Anyway...I got ba11s to lift it out of the slop and sure enough looks like all the meat fell off.

Looks like a good way if you can wait that long.....I'll post later after I clean it.


----------



## Junebug13 (Mar 5, 2009)

*Skull*

I have done a couple of these and I usually dig a hole and bury the head with just a little of the hair showing between the brow tines. After that try to cover each side of the rack with a bucket or box to keep the squirrels out. I let it sit for around 4 wks then boil the skull. Doing it this way nature takes care of most of the gross part (brain, eyes etc...) The teeth will come loose if you boil it too long. Once this is done I will take a heavy duty peroxide (baquacil if thats spelled right, you can get it from the local pool supply) be sure not to get it on the horns as it will bleach them as well. If the skull is not white enough I will use a little bleach. Hope this helps.


----------



## BigDoggDarren (Oct 10, 2008)

why not just pay a few bucks and have someone clean it with beetles ? the cleaning part is the easy part on european mounts. I am starting a small skull cleaning servie out of my garage this fall - only be charging 30 or 40 to simply clean the skull - you can do the degreasing and whitening. Its a long process to make them turn out perfect. but for you guys just leaving them outside or burrying them in the ground or rotting them in a bucket - why deal with the smell and pain in the ***** ?


----------



## MULIES4EVER (Feb 18, 2009)

I second the arm & hammer. I have done hundreds. It works. Also simmer rather than boil.


----------



## KenL (Dec 1, 2005)

Hey BigDoggDarren, about letting it rot in a bucket. It was just the way it worked out for me...got the deer later in year....got cold....no time...lots of excuses.

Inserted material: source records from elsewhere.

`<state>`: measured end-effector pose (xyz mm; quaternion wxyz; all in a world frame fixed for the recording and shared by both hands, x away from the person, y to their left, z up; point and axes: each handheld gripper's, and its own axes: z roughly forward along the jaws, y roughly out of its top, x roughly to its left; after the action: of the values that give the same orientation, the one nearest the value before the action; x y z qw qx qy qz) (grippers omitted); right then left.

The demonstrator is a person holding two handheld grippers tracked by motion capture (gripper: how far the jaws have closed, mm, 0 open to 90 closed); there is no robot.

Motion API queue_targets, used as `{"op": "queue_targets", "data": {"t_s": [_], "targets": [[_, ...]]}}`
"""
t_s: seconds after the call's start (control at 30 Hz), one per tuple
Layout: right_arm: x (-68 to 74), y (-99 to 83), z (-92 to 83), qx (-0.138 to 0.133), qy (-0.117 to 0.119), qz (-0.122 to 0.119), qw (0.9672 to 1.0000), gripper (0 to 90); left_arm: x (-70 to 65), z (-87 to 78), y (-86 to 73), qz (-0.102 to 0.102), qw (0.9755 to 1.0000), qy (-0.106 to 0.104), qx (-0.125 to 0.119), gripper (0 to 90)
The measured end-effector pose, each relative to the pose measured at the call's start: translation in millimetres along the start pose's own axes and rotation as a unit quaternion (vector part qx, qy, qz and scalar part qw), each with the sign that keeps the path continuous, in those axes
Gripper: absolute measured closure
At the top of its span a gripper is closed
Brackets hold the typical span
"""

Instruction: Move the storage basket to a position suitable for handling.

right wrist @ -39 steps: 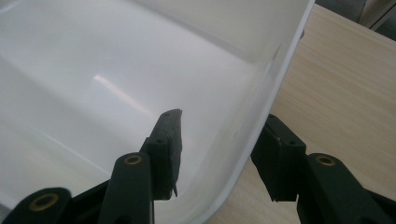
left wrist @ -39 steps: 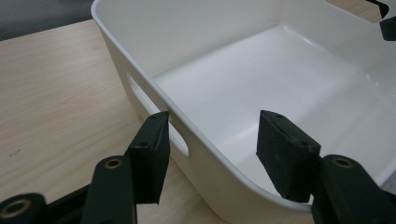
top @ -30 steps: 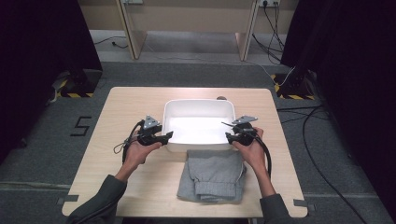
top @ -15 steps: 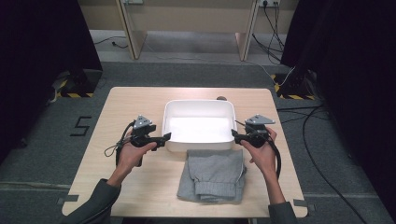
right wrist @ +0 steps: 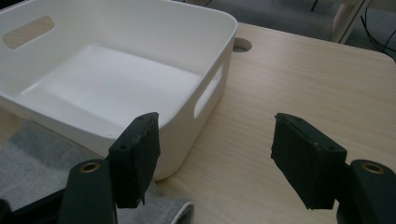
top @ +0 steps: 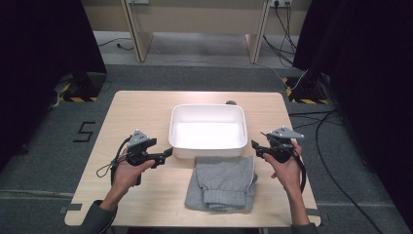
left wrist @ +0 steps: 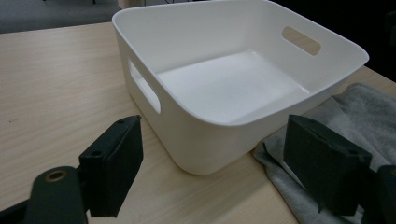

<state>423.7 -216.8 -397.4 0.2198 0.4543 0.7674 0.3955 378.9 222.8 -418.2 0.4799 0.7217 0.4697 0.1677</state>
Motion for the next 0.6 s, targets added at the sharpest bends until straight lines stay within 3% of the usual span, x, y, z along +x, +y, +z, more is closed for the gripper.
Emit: {"op": "queue_targets", "data": {"t_s": [0.13, 0.33, 0.6], "targets": [[0.7, -11.7, -4.9, 0.004, 0.004, 0.008, 0.9999, 32.9, -8.8, -7.2, -9.4, 0.004, 1.0, -0.009, 0.0, 19.7], [4.0, -26.5, -8.5, 0.004, 0.01, 0.0, 0.9999, 34.2, -24.6, -13.7, -21.8, 0.012, 0.9997, -0.021, 0.001, 21.0], [8.6, -38.9, -8.7, 0.006, 0.022, 0.0, 0.9997, 33.9, -44.7, -12.4, -40.9, 0.021, 0.9989, -0.04, 0.011, 21.6]]}}
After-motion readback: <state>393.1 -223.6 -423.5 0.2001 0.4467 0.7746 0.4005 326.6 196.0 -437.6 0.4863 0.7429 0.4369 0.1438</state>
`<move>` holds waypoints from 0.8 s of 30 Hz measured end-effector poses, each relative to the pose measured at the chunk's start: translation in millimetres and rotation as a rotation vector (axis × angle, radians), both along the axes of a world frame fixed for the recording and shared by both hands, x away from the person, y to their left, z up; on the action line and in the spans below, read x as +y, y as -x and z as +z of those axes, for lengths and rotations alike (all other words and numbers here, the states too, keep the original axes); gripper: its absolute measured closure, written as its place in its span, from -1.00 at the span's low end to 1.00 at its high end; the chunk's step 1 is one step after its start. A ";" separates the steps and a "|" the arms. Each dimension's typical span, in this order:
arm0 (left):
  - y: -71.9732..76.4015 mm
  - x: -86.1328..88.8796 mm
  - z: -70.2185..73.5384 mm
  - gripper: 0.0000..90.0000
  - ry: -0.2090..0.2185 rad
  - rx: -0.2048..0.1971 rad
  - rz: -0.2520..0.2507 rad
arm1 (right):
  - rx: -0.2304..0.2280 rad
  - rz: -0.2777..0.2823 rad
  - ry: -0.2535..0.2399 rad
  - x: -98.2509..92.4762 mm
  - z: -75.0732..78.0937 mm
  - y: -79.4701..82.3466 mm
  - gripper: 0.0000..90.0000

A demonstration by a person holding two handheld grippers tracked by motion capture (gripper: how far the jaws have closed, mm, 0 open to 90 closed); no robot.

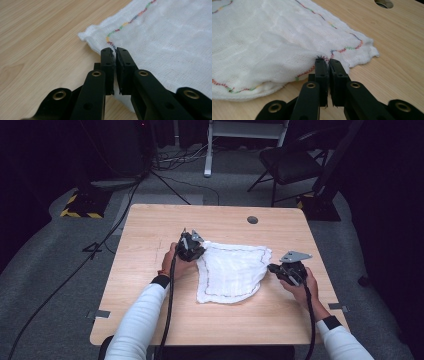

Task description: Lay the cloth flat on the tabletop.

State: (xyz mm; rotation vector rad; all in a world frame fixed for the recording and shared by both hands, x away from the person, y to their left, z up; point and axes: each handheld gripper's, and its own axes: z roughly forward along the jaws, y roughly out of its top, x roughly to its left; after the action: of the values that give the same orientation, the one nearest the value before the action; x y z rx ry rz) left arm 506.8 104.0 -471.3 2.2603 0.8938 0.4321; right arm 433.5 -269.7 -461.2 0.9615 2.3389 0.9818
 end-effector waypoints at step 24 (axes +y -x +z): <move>90.5 -16.1 -3.8 -0.32 0.064 0.080 -0.239 | 0.038 0.225 -0.014 26.7 -1.1 32.6 0.69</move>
State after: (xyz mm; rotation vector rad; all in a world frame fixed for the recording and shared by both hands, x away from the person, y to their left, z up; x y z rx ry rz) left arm 416.3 87.9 -475.1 2.3032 0.6548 0.2044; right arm 400.9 -242.9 -462.4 0.7390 2.5164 1.0738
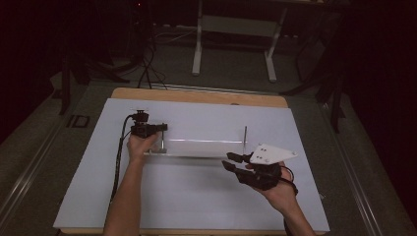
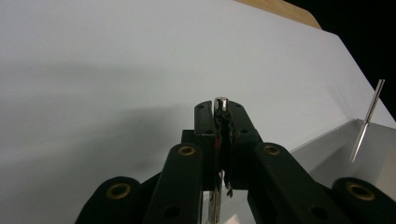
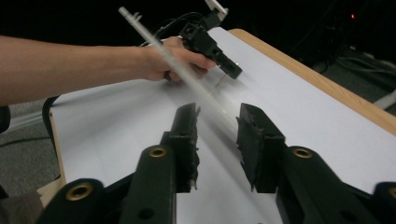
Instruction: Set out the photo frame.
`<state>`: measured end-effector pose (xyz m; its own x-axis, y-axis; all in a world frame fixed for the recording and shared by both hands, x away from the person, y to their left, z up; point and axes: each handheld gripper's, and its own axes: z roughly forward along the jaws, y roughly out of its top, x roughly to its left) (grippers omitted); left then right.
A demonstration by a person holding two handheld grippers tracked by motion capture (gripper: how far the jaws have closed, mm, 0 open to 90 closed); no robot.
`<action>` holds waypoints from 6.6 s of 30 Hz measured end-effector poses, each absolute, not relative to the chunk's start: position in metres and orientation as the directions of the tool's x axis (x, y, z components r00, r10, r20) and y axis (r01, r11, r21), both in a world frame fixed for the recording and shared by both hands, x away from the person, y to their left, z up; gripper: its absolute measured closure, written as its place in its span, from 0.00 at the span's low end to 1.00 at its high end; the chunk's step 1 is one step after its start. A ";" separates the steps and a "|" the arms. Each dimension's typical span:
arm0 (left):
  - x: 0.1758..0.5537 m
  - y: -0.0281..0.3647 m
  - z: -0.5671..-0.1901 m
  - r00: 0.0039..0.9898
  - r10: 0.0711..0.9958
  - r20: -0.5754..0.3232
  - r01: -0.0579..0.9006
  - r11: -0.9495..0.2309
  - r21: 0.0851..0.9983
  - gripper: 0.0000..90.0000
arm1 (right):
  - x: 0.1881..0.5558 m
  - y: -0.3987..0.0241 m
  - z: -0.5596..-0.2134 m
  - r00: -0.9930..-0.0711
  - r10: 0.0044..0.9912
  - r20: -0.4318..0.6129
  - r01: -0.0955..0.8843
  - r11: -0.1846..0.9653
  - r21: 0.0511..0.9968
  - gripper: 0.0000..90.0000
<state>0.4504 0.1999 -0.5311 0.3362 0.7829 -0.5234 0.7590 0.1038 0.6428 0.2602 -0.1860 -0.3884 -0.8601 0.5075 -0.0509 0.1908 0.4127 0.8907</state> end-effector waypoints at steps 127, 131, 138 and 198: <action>0.350 0.188 -0.464 0.656 0.754 -0.033 0.283 -0.204 0.937 0.43 | 0.322 -0.161 -0.384 -0.748 0.663 0.027 0.277 0.274 0.921 0.99; 0.351 0.186 -0.463 0.652 0.758 -0.027 0.275 -0.203 0.940 0.48 | 0.325 -0.161 -0.383 -0.736 0.676 0.018 0.275 0.275 0.921 0.99; 0.354 0.185 -0.461 0.641 0.767 -0.009 0.266 -0.211 0.941 0.49 | 0.332 -0.162 -0.383 -0.719 0.695 -0.011 0.274 0.298 0.914 0.95; 0.385 0.185 -0.459 0.608 0.792 -0.059 0.289 -0.151 0.946 0.50 | 0.393 -0.241 -0.450 -0.572 0.819 0.042 0.421 0.249 0.872 0.44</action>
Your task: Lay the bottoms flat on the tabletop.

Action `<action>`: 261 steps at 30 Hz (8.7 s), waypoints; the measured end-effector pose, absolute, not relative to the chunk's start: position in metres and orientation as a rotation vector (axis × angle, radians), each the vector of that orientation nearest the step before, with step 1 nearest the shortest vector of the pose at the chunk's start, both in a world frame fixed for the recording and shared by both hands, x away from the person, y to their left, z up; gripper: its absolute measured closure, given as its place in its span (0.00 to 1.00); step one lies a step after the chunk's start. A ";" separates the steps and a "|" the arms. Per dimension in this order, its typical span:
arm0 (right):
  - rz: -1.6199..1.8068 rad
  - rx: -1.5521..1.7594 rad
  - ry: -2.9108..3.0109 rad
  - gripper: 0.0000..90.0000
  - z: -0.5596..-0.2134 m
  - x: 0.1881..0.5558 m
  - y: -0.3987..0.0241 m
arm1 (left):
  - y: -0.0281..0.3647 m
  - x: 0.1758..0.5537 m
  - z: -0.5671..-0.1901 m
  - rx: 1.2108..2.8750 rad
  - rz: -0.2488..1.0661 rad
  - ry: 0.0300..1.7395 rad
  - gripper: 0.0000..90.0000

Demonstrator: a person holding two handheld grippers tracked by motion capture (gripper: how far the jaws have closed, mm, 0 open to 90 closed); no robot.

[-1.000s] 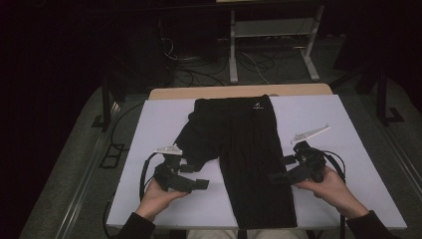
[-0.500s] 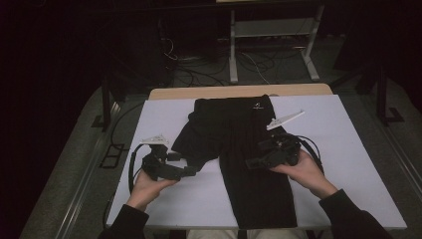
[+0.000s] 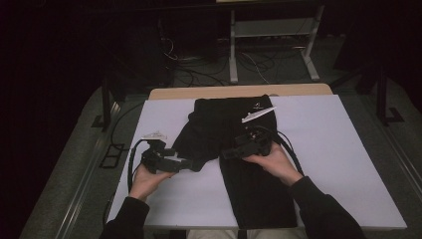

Anyway, I hosed it off and 99% of all the stuff came off....just some stubborn fat pads.

It's really not a bad way to go....it was zero work.


----------



## GRM (Mar 12, 2009)

I just got through boiling a bear skull and it wasn't too bad. Brains came out easy after I stirred it up with a coat hanger. I do have a question for any of you that may know, I scraped out the nasal cavity but left the back part that looks like it connects with the upper portion of the roof of the mouth. Should I break that out also?


----------



## MULIES4EVER (Feb 18, 2009)

No do not break it out. Let it deteriorate on its own. Spray it out real good with a hose and let the natural process do the rest. Soaking in acetone will help with the degreasing and speed up the process of cleaning that out. It pulls all the moisture out of the bone.


----------



## GRM (Mar 12, 2009)

Thanks Mulie for the info. You say to use acetone, is it the kind you get at the paint store? and how long of a soak?


----------



## BigDoggDarren (Oct 10, 2008)

KenL said:


> Hey BigDoggDarren, about letting it rot in a bucket. It was just the way it worked out for me...got the deer later in year....got cold....no time...lots of excuses.
> 
> Anyway, I hosed it off and 99% of all the stuff came off....just some stubborn fat pads.
> 
> It's really not a bad way to go....it was zero work.


Not saying thats a bad way to do it - but the smell can get pretty bad.. cleaning the skull is only 1/4 of the job. I am in the process of trying to find the best method of degreasing and whitening for me right now. 
There is no real reason to SIMMER a skull with other methods of cleaning that yield better results... still cracks me up the people that boil and bleach them ? ? oh well


----------



## MULIES4EVER (Feb 18, 2009)

Yeah, I buy mine at Home depot. I usually just let it soak about a day.


----------



## MULIES4EVER (Feb 18, 2009)

I have excellent results simmering. I can have a perfectly clean skull in an afternoon. I have no bone damage and do not have to deal with lingering stink. The only method that may be better is bugs but I will not keep them. Too much mess and if they get out your mounts are doomed.

I do around 45+ skulls a year around here and have excellent results. It is a great way to make a little side money.


----------